Would you please return every line from the listing that contains the word "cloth"?

- [Collected data]
----------

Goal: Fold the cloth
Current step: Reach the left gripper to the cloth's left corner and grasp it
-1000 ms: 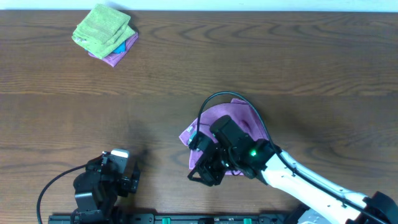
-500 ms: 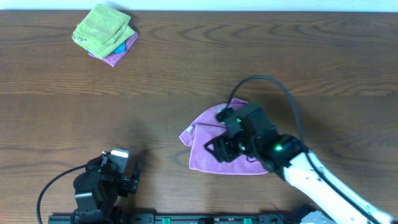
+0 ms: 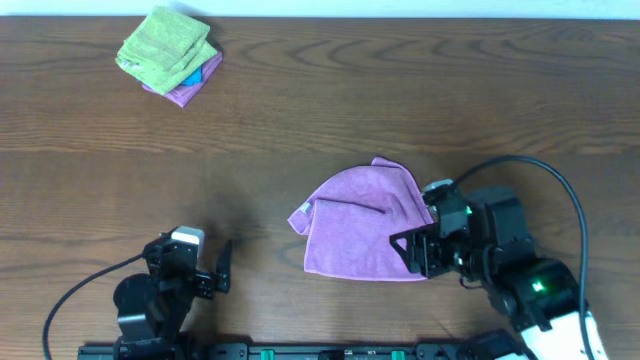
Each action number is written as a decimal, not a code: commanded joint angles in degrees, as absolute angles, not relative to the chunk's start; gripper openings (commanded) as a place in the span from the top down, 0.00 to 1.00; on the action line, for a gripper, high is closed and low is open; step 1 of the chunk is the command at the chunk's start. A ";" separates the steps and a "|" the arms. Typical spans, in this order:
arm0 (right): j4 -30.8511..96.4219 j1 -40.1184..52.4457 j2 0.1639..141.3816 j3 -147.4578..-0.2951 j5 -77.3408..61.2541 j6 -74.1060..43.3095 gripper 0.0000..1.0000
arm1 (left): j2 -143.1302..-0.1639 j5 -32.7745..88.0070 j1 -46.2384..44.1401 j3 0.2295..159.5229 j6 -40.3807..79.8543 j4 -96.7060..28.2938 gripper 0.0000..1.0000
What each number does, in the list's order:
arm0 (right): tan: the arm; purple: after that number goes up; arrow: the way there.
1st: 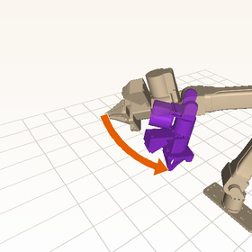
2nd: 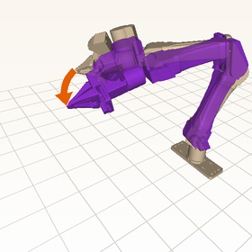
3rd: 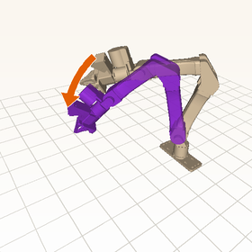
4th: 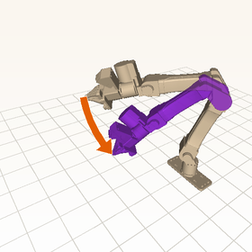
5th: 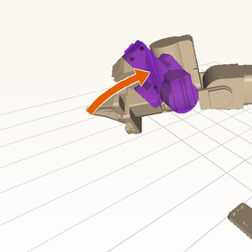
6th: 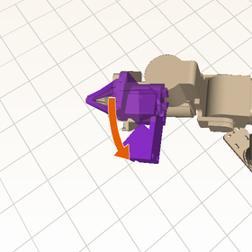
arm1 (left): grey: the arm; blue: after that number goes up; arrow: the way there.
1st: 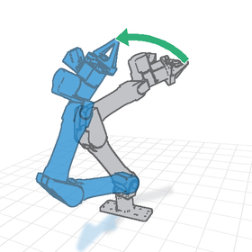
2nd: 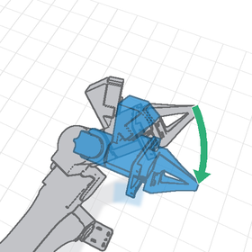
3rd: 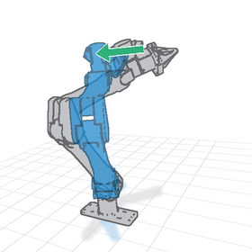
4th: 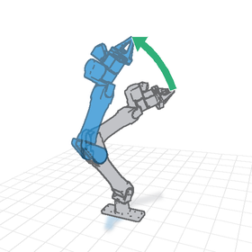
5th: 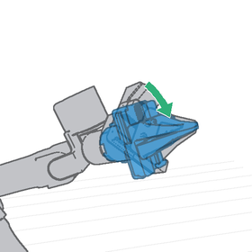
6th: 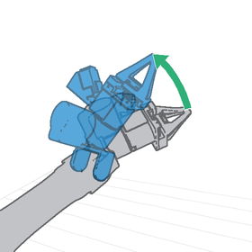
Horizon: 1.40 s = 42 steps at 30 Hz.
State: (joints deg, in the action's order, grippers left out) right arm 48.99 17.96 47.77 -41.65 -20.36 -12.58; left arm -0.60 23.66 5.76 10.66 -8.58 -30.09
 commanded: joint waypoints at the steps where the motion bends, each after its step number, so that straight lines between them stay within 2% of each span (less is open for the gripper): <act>1: 49.43 16.67 46.74 -39.70 -19.51 -11.51 0.36 | -2.52 29.15 5.43 13.54 1.74 -29.34 0.05; 8: 48.73 16.47 46.72 -37.93 -19.49 -11.53 0.36 | -21.10 34.39 5.43 24.43 9.21 -30.02 0.05; 12: 48.60 16.45 46.72 -37.93 -19.46 -11.55 0.36 | -39.29 43.83 5.06 35.70 11.73 -32.80 0.05; 17: 48.18 15.99 46.72 -37.91 -19.42 -12.43 0.36 | -53.67 57.69 3.07 42.87 11.86 -31.31 0.05; 23: 48.62 11.66 46.72 -37.91 -19.49 -13.08 0.36 | -64.53 58.08 2.85 42.89 26.70 -31.00 0.05; 35: 48.73 9.28 46.72 -37.91 -19.49 -13.23 0.35 | -84.51 56.18 -8.69 42.87 27.31 -28.71 0.05; 42: 49.12 9.28 46.72 -37.91 -19.49 -13.26 0.33 | -91.07 56.18 -13.15 42.85 30.52 -25.15 0.05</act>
State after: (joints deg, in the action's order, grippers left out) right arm 48.90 9.82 46.87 -38.06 -19.46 -12.62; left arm -89.30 56.40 -11.99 42.04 28.45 -25.87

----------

- [Solution for this task]
Goal: Fold the cloth
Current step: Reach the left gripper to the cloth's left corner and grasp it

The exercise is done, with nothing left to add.